Turkey also took Qatar's side when an economic boycott from a group of countries led by Saudi Arabia was initiated.
‘’Turkish and Qatari central banks are tripling the limit of their existing swap deal to $15 billion to facilitate “bilateral trade in respective local currencies and to support the financial stability of the two countries. The deal highlights the strength of an alliance that began to deepen after the failed 2016 coup when Erdogan received backing from Qatar’s rulers. Turkey returned the favor a year later by siding with Qatar after it came under an economic boycott from a group of countries led by Saudi Arabia,’’ according to a report written by Cagan Koc published in Bloomberg this month.

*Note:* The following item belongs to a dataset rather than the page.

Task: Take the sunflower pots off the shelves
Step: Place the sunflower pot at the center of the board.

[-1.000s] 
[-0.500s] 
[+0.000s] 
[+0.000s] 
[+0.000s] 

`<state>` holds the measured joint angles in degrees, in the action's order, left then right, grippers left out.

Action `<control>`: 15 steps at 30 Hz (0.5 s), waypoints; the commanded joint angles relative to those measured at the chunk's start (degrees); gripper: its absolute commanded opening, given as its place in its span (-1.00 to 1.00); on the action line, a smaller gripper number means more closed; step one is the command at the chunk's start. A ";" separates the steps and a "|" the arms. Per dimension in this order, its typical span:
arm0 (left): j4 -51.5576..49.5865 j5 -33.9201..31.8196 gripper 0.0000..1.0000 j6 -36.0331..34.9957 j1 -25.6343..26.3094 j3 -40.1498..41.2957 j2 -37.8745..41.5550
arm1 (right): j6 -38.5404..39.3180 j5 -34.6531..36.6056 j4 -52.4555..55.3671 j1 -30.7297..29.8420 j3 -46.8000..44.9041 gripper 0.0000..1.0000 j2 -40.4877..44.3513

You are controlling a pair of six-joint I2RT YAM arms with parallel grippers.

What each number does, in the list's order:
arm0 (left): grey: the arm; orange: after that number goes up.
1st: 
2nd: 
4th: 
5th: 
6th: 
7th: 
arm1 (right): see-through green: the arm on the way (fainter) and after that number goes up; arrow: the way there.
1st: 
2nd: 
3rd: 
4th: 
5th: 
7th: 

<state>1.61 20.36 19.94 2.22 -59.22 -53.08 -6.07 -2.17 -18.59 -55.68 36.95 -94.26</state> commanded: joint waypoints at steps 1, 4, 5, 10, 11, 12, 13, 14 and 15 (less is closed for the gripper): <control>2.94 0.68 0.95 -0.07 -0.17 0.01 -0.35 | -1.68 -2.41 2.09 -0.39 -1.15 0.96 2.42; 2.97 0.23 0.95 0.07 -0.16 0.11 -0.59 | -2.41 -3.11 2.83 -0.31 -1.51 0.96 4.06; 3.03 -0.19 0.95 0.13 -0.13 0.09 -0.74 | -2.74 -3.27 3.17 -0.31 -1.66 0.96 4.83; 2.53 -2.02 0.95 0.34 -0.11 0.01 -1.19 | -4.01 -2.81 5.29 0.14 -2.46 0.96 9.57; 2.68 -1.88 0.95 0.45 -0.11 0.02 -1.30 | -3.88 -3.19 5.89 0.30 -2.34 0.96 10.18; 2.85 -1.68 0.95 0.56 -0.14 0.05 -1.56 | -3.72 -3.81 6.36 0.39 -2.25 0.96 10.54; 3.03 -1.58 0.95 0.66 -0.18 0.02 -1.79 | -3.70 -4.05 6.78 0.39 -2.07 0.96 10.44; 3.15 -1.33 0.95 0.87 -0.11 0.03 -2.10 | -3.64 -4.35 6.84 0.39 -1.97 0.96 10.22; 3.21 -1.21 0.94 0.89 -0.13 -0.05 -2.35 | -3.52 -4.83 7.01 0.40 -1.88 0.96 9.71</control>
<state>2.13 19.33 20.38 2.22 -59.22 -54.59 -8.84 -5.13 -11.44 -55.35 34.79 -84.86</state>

In the recently organized virtual meeting of the Organisation of Islamic Cooperation (OIC) Maldives, Saudi Arabia and Oman opposed Pakistan rant against India. The Maldives defended India by saying that signaling out India over Islamophobia is incorrect when Pakistan tried to raise the issue of minority and Islamophobia in India. The reply came after Pakistan’s Ambassador to the UN, Munir Akram, proposed that India is actively promoting Islamophobic agenda in the meeting. Giving a befitting reply to Pakistan, Maldives said that India is the largest democracy in the world and home to over 200 million Muslims, alleging Islamophobia would be factually incorrect and detrimental to the religious harmony in South Asia.
‘’Any organisation that has relations with the Qatari regime automatically has relations with the Turkish regime. This is very evident today in the case of Libya, where both regimes support the so-called National Accord Government which is “misleadingly called the recognized government”, while in fact, it has yet to be recognised by the Libyan Parliament to acquire any legitimacy, as required by the Skhirat Agreement.,’ said Abdul Rahman Al-Turiri an article published in The Arab Weekly.
Naik is involved in the preaching of radical Islamic ideology that has influenced a significant section of the youth in India and abroad in an adverse manner and some of them are found to have been motivated to join extremist organisations such as Daesh.
Naik, a 53-year-old radical television preacher, left India in 2016 and subsequently moved to Malaysia, which has reportedly granted permanent residency to him. Naik was booked by the Enforcement Directorate (ED) in 2016 based on a National Investigation Agency FIR that was registered under the Unlawful Activities Prevention Act (UAPA).